Tapi bagaimana tidak anak-anak sekarang lebih suka sama Rihanna? Mereka lebih sering terpapar dengan katy perry dan raisa di banding sirah2 nabawiyah. Gimana tidak? Ibunya saja di tanya siapa menantunya Nabi Syuaib, sama sekali tidak tahu apa2. jd yaaa, jika mereka mengidolakan yg lbh sering mereka lihat dan dengar, wajar saja. Mungkin bukan anak anda.. tapi anak teman2 anda , atau tetangga.. dan jutaan anak lainnya di negeri ini.. di luar sana… punya idola yang salah. Karena pemahaman tentang idola tidak pernah di bahas di rumah.

Jadi sebetulnya pengidolaan tanpa kita sadari, di mulai sejak dini.

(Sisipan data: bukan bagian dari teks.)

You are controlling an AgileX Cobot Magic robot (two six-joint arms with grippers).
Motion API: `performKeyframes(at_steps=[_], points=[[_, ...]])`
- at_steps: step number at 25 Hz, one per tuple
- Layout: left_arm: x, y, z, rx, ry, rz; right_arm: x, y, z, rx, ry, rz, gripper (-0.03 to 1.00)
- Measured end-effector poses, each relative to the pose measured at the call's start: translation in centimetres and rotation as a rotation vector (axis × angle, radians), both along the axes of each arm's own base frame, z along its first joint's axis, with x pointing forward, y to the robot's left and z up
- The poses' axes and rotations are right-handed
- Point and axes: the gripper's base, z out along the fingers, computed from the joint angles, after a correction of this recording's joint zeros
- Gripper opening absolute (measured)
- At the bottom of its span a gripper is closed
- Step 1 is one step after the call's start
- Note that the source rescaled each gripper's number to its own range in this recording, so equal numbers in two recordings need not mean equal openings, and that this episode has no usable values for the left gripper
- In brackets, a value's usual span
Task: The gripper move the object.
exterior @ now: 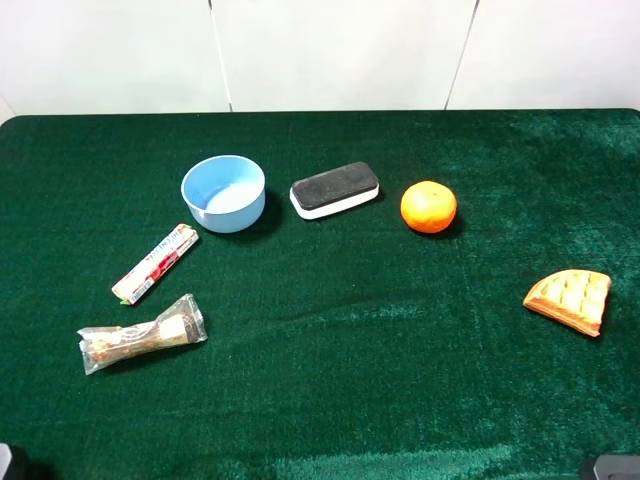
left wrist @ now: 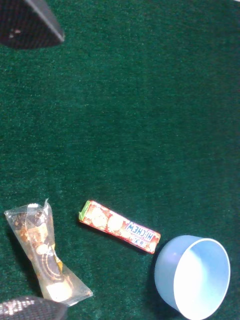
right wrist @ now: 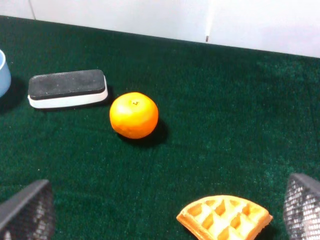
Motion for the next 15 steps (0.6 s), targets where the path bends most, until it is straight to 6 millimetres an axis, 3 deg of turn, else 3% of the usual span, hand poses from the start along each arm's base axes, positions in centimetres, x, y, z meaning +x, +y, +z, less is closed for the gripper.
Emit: performKeyframes(at_steps=[15], points=[[0.0, 0.0, 0.0, 0.0, 0.0, 0.0, 0.01, -0.01, 0.01, 0.002, 0.0, -0.002, 1.0]])
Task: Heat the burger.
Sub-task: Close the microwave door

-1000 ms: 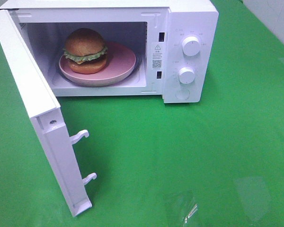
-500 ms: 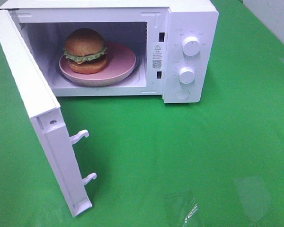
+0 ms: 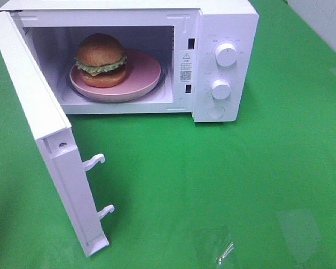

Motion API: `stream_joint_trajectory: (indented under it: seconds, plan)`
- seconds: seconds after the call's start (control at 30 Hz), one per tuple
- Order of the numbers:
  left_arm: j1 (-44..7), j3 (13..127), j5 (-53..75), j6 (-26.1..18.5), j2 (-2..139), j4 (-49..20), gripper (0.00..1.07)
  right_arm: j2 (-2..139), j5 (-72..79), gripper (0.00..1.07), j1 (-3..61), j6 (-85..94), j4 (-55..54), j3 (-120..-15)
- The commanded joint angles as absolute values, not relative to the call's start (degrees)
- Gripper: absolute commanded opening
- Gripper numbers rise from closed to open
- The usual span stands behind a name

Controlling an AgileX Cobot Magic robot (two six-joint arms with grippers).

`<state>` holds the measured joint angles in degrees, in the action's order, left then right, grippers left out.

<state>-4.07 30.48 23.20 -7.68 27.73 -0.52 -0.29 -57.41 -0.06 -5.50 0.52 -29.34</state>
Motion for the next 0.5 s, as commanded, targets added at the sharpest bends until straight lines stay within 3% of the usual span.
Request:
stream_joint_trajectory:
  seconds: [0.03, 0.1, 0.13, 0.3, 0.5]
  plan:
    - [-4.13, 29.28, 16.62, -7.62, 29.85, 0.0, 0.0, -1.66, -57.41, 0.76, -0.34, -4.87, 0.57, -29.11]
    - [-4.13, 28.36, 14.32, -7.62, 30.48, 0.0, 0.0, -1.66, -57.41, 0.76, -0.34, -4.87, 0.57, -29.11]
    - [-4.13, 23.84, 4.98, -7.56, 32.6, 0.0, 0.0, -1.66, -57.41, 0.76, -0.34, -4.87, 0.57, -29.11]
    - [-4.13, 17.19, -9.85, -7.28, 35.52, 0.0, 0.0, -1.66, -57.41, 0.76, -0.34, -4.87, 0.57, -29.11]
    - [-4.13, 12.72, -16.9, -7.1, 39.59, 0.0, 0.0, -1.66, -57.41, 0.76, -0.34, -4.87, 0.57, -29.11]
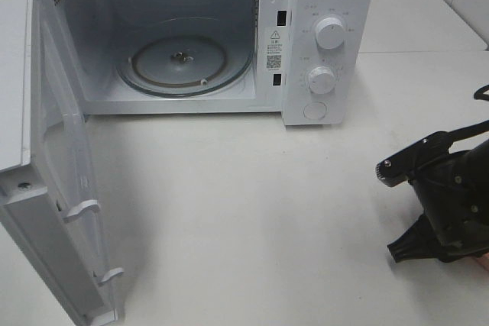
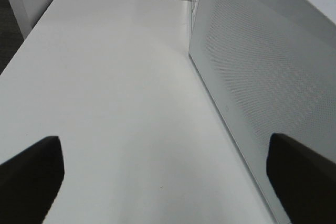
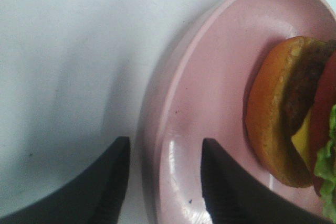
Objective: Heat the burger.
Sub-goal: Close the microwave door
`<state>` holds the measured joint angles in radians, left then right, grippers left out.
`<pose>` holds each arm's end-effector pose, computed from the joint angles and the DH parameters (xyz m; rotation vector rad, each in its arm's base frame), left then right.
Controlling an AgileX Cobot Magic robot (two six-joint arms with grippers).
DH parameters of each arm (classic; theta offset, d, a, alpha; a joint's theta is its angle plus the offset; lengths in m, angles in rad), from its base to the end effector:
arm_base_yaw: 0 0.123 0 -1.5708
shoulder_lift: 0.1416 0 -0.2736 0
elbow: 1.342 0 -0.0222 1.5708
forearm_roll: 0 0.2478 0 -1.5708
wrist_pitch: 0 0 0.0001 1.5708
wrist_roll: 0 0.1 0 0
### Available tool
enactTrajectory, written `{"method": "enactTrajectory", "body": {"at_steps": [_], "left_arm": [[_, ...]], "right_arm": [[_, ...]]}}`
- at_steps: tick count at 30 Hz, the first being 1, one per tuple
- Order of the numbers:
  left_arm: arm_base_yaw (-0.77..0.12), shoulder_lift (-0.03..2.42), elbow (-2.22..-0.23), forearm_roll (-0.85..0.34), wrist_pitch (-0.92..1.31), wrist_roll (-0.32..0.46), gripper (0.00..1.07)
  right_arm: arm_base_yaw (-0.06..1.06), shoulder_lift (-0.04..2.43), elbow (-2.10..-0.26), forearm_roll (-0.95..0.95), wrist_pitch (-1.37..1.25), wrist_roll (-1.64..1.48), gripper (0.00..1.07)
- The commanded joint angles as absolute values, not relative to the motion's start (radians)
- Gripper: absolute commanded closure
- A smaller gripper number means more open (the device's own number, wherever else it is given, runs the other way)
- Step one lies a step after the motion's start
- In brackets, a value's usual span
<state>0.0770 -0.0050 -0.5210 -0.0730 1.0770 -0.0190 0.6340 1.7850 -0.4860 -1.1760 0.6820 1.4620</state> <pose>0.0086 -0.0058 0.2764 -0.0923 2.0307 -0.0507 0.2018 0.0761 0.0741 -0.3128 2.6830 -0.7199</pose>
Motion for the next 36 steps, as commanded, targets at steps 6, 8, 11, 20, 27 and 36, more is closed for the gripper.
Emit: {"method": "enactTrajectory", "body": {"at_steps": [6,8,11,20,27,36], "left_arm": [[0.08,-0.022,-0.517,-0.081,1.068,-0.017,0.09],[0.08,-0.022,-0.517,-0.081,1.068,-0.017,0.09],[0.08,-0.022,-0.517,-0.081,1.068,-0.017,0.09],[0.08,-0.022,-0.517,-0.081,1.068,-0.017,0.09],[0.08,-0.022,-0.517,-0.081,1.068,-0.017,0.09],[0.08,-0.022,-0.517,-0.081,1.068,-0.017,0.09]], "right_arm": [[0.629,1.537,-0.489,-0.87,0.668,1.111,0.52],[0.629,1.506,-0.49,-0.82,0.668,1.045,0.52],[0.629,1.39,-0.521,-0.603,0.683,0.767,0.52],[0.629,1.144,-0.609,-0.267,0.775,0.27,0.44],[0.629,0.998,-0.617,-0.242,0.824,0.22,0.26],[0.629,0.859,-0.617,-0.245,0.982,0.21,0.26]]}}
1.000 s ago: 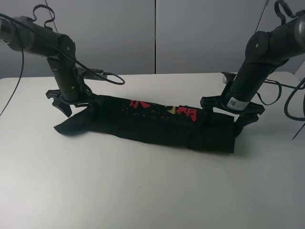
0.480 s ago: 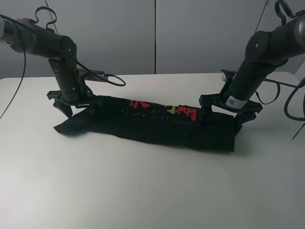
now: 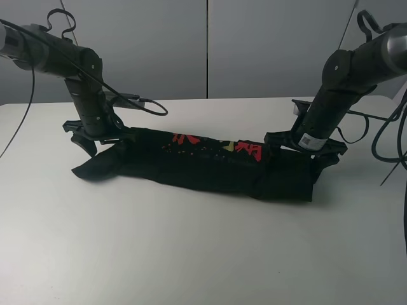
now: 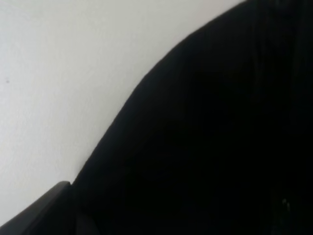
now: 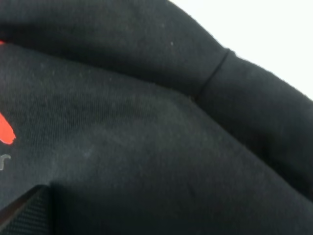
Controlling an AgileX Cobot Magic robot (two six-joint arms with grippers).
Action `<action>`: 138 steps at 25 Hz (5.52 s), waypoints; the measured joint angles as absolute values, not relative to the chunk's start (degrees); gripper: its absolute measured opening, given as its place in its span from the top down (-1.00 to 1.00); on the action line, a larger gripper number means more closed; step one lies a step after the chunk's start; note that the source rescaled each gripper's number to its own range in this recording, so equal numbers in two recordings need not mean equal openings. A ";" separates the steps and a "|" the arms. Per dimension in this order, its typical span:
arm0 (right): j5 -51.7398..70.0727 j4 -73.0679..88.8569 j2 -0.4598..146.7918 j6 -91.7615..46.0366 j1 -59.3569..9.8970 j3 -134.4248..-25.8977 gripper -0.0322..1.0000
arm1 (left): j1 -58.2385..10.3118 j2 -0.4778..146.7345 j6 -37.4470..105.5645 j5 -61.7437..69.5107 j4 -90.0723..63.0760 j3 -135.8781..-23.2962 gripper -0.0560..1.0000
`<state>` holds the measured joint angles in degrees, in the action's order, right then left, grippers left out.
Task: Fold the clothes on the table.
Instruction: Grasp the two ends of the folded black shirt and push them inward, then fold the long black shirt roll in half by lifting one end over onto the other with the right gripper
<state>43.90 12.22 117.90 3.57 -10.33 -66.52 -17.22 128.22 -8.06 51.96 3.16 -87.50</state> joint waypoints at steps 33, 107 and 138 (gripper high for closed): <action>41.96 25.63 120.76 -11.43 -9.90 -67.24 0.61 | -17.22 128.22 -7.59 51.96 3.52 -87.50 -0.99; 42.64 99.34 130.58 -57.36 -26.86 -75.40 0.64 | -17.22 128.22 -4.56 52.40 1.41 -87.50 -0.99; 41.91 99.44 134.62 -54.50 -29.97 -80.33 0.64 | -17.13 126.49 0.00 59.83 -1.92 -95.55 -0.99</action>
<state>41.91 99.44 134.62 -54.50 -29.97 -80.33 -17.13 126.49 0.00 59.83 -1.92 -95.55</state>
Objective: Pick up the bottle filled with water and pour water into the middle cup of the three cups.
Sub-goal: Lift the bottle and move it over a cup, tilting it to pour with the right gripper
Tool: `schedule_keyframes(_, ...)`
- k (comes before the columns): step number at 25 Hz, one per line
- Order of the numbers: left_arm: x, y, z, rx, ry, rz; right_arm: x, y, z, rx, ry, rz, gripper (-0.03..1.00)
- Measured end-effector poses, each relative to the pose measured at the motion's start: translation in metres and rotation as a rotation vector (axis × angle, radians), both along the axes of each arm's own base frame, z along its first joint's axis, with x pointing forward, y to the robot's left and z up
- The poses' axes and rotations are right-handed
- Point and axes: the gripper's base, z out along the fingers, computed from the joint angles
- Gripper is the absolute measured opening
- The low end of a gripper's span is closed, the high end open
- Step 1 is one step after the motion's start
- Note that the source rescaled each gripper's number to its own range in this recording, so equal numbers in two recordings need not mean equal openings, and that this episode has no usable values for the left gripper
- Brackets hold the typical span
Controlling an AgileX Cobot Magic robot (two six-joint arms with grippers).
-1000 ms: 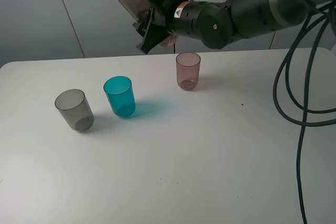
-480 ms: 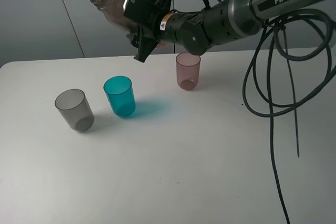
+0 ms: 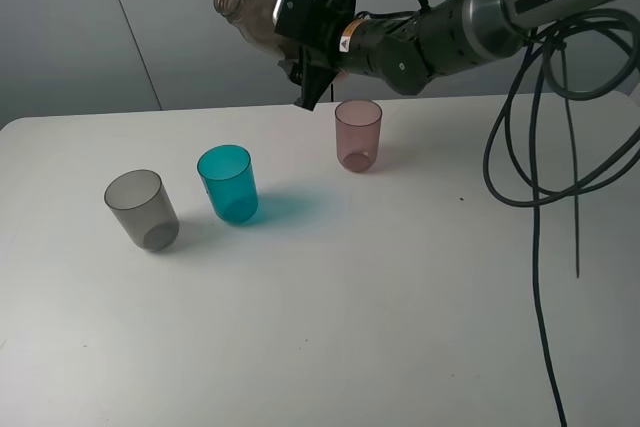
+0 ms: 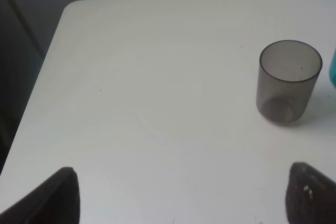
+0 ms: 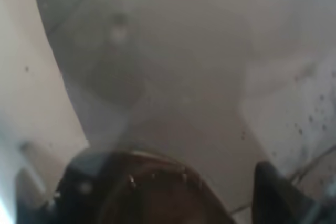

Sama saudara yang lebih tua, muda, atau bagi anak tunggal, dengan orangtua atau pengasuh utama mereka. Mulainya hanya meniru, lalu mengagumi. Jadi sebetulnya itu dulu yang harus di install sama si abang. Bahwa si adik menganggap kakak itu keren, bagus, jadi harus diikuti. Dan kalau kita memberikan contoh yang baik dan di ikuti oleh orang lain, pahala nya juga kita dapati.

Tapi…ya ini hanya penjelasan untuk kakak yang berusia di atas 5. Sebelum itu memang seharusnya belum punya saudara. Karena mereka masih bonding sama orangtua, dan belum bisa memahami makna ‘abstrak’ seperti halnya idola. Kalau sebelum usia 5 sudah punya adik, ya berarti derita ibunya, kudu ngadepin drama setiap hari tanpa bisa melakukan apa2, hehehe (baca: saya tidak punya solusi untuk menjelaskan idola ke anak di bawah usia 5, maafkan saya.)

Semakin kakaknya besar, semakin banyak yang harus di instal tentang idola. Bahwa semua org yg kita idolakan memiliki sisi negatif karena mereka hanya manusia. Suka sama seseorang tidak lantas kita mengikuti semuaaaaa yang ada padanya. Yang ia pakai, katakan, apalagi gaya hidupnya. Ber’idola’ boleh, tapi jangan sampai me’nuhan’kan. Demi nonton konsernya semuanya dikorbankan. Demi mengikuti gaya rambutnya, rambut yg keriting jadi ikut diluruskan. Meniru abis, nggak karuan. Idolakan org yang baik, dengan cara yang baik pula. Bukan gaya hidupnya yg hrs diikuti, tp lebih ke cara berpikir bahwa kita suatu hari harus ‘sehebat’ itu juga. Jadi mengidolakan itu sebetulnya BUKAN berarti meniru. Karena mengidolakan itu mengagumi kehebatannya tapi kita tetap menjadi diri kita sendiri. Kalau meniru, bisa jadi kita ikutan meniru kesalahan-kesalahan yg org itu lakukan, kan rugi.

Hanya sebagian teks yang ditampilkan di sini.